Chagall, ‘Sens Dessus Dessous’

La primera vez que escuché el nombre de Chagall fue en una canción de Silvio Rodriguez. Después he visto muchos cuadros suyos en muchos museos pero no sé si alguna vaz he estado delante de “Oleo de una mujer con sombrero”.
Una mujer con sombrero, como un cuadro del viejo Chagall, corrompiéndose al centro del miedo y yo, que no soy bueno, me puse a llorar.
En casi cada museo importante del mundo hay un cuadro de Chagall, y llegar a él da gusto porque es fácil adivinar su autoría y decir a tu acompañante “Este seguro que es de Chagall”. Las cabezas invertidas, los burros volando, las cabras verdes, los gallos rojos o azules,  las parejas de amantes levitando y los violinistas y los candelabros cayendo del cielo o del mar,  los arlequines y los ramos de flores. Todos retratados en un intenso mar de colores son las señas de identidad del pintor bielorruso, judio que pintaba cristos, marxista, expatriado a Paris, Nueva York y Niza. Ahí es nada.

A todo este universo accedi a través de la puerta de la Sala Kubo del Kursaal de San Sebastián, para ver la retrospectiva “‘Sens Dessus Dessous’ dedicada a Marc Chagall. En ella los personajes antes descritos, más él mismo en sus autorretratos, su mujer Bella, los que parecen sun padres judíos, un hombre con paraguas, un cristo con cabeza de reloj crucificado, son los personales de una aldea fotografiados en decenas de oleos.

La intensidad de los azules y verdes intensos impresiona. Pero aún descoloca más ver una serie de cuadros en tono pastel, no muy habituales o cuadros de un rosa también muy intenso y mucho menos habituales aún.

Mi acompañante me cuenta que en las clases de dibujo le hacían copiar una imágen dándole la vuelta, y que dibuándola al revés se copiaba con más fidelidad. Uno se pregunta en la exposición qué tendría Chagall en la cabeza, en el audiovisual con fotos suyas parece un tipo afable, y no tiene la cabeza del revés como en casi todos sus autorretratos. No parece que hiciera los cuadros al revés, pero sí que les daba la vuelta varias veces.

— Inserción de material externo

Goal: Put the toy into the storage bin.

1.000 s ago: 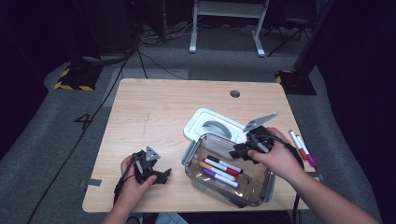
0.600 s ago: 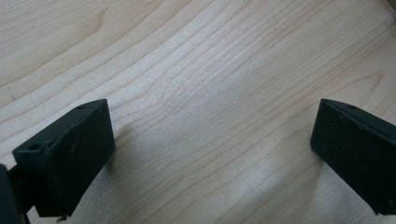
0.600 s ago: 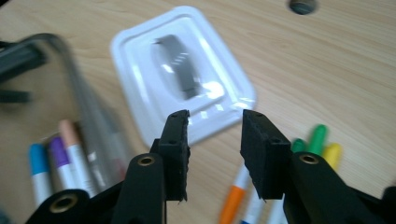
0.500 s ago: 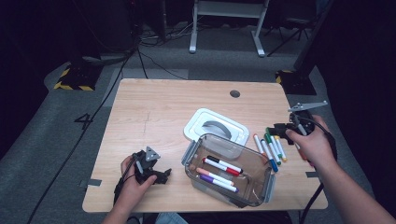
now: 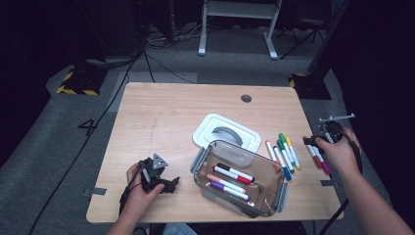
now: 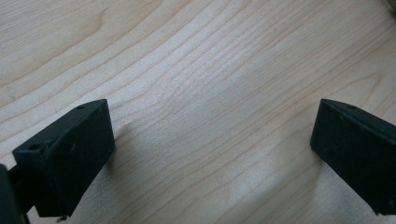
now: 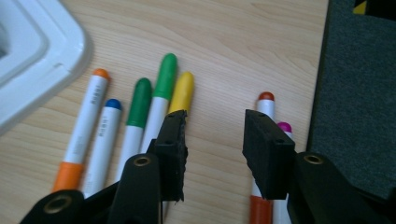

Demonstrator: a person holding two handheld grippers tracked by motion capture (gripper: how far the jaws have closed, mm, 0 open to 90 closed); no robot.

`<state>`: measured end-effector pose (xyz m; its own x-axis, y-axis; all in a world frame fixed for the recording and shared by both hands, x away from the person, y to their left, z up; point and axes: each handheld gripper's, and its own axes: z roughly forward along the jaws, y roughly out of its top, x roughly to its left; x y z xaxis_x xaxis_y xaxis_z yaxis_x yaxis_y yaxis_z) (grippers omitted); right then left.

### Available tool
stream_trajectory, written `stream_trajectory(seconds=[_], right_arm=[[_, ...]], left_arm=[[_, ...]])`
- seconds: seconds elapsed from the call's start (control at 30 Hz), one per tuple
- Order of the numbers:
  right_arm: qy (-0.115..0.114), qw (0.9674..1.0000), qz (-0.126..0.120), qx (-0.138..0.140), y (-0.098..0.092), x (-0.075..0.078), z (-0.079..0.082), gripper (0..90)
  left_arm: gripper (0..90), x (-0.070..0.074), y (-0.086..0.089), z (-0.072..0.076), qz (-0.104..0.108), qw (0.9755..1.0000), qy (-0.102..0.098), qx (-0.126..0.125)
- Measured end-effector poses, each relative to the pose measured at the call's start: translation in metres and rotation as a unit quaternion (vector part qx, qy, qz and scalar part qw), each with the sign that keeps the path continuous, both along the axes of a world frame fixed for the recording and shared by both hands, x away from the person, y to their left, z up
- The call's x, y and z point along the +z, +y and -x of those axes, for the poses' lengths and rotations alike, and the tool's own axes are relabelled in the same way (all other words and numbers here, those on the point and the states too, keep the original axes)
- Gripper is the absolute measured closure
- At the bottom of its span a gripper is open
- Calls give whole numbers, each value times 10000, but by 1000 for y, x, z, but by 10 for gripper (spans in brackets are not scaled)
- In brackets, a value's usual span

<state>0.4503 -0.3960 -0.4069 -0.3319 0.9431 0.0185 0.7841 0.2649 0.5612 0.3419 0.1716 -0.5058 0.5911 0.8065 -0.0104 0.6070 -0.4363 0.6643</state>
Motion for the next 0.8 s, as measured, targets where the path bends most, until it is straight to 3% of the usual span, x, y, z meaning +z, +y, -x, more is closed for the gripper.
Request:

Parece que a Chagall, lo que no se le puede discutir, es la valentía a la hora de pintar. Así que no podría acabar la entrada sin otro verso de la canción de Silvio compuesta con pinceles de Chagall.
La cobardía es asunto de los hombres, no de los amantes. Los amores cobardes no llegan a amores, ni a historias, se quedan allí. Ni el recuerdo los puede salvar, ni el mejor orador conjugar.